--- START ---

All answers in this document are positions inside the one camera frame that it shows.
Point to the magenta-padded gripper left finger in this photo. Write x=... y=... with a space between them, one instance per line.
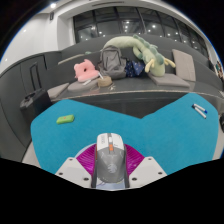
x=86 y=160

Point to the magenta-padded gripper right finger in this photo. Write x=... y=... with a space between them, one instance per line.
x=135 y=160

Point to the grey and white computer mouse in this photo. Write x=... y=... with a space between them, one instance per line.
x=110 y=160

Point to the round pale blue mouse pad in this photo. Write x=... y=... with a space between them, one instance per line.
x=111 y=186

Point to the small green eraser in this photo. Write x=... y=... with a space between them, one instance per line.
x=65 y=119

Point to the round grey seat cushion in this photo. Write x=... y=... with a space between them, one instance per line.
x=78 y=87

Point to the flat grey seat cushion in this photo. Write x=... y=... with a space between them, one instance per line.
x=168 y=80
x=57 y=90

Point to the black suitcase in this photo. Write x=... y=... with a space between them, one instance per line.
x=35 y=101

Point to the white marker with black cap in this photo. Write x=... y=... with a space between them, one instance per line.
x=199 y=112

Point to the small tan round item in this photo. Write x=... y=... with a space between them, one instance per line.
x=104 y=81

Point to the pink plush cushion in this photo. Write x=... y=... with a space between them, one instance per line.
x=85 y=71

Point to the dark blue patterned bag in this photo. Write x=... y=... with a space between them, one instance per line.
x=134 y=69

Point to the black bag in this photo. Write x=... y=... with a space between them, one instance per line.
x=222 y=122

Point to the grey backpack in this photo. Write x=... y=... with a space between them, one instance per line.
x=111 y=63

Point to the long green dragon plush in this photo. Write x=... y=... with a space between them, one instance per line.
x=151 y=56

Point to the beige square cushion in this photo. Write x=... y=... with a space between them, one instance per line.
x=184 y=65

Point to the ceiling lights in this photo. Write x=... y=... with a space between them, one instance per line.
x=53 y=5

--- END ---

Only the records themselves, retyped exactly, belong in the answer; please leave all images behind.

All answers in this document are positions inside the one camera frame that it shows.
Point to the magenta-padded gripper left finger in this photo. Write x=... y=... with a space between them, one instance per line.
x=86 y=160

Point to the magenta-padded gripper right finger in this photo. Write x=... y=... with a space between them, one instance per line.
x=135 y=160

Point to the grey and white computer mouse in this photo. Write x=... y=... with a space between them, one instance per line.
x=110 y=160

Point to the round pale blue mouse pad in this photo. Write x=... y=... with a space between them, one instance per line.
x=111 y=186

Point to the small green eraser in this photo. Write x=... y=... with a space between them, one instance per line.
x=65 y=119

Point to the round grey seat cushion in this photo. Write x=... y=... with a space between them, one instance per line.
x=78 y=87

Point to the flat grey seat cushion in this photo. Write x=... y=... with a space between them, one instance per line.
x=168 y=80
x=57 y=90

Point to the black suitcase in this photo. Write x=... y=... with a space between them, one instance per line.
x=35 y=101

Point to the white marker with black cap in this photo. Write x=... y=... with a space between them, one instance per line.
x=199 y=112

Point to the small tan round item in this photo. Write x=... y=... with a space between them, one instance per line.
x=104 y=81

Point to the pink plush cushion in this photo. Write x=... y=... with a space between them, one instance per line.
x=85 y=71

Point to the dark blue patterned bag in this photo. Write x=... y=... with a space between them, one instance per line.
x=134 y=69

Point to the black bag in this photo. Write x=... y=... with a space between them, one instance per line.
x=222 y=122

Point to the grey backpack in this photo. Write x=... y=... with a space between them, one instance per line.
x=111 y=63

Point to the long green dragon plush in this photo. Write x=... y=... with a space between them, one instance per line.
x=151 y=56

Point to the beige square cushion in this photo. Write x=... y=... with a space between them, one instance per line.
x=184 y=65

Point to the ceiling lights in this photo. Write x=... y=... with a space between them, one instance per line.
x=53 y=5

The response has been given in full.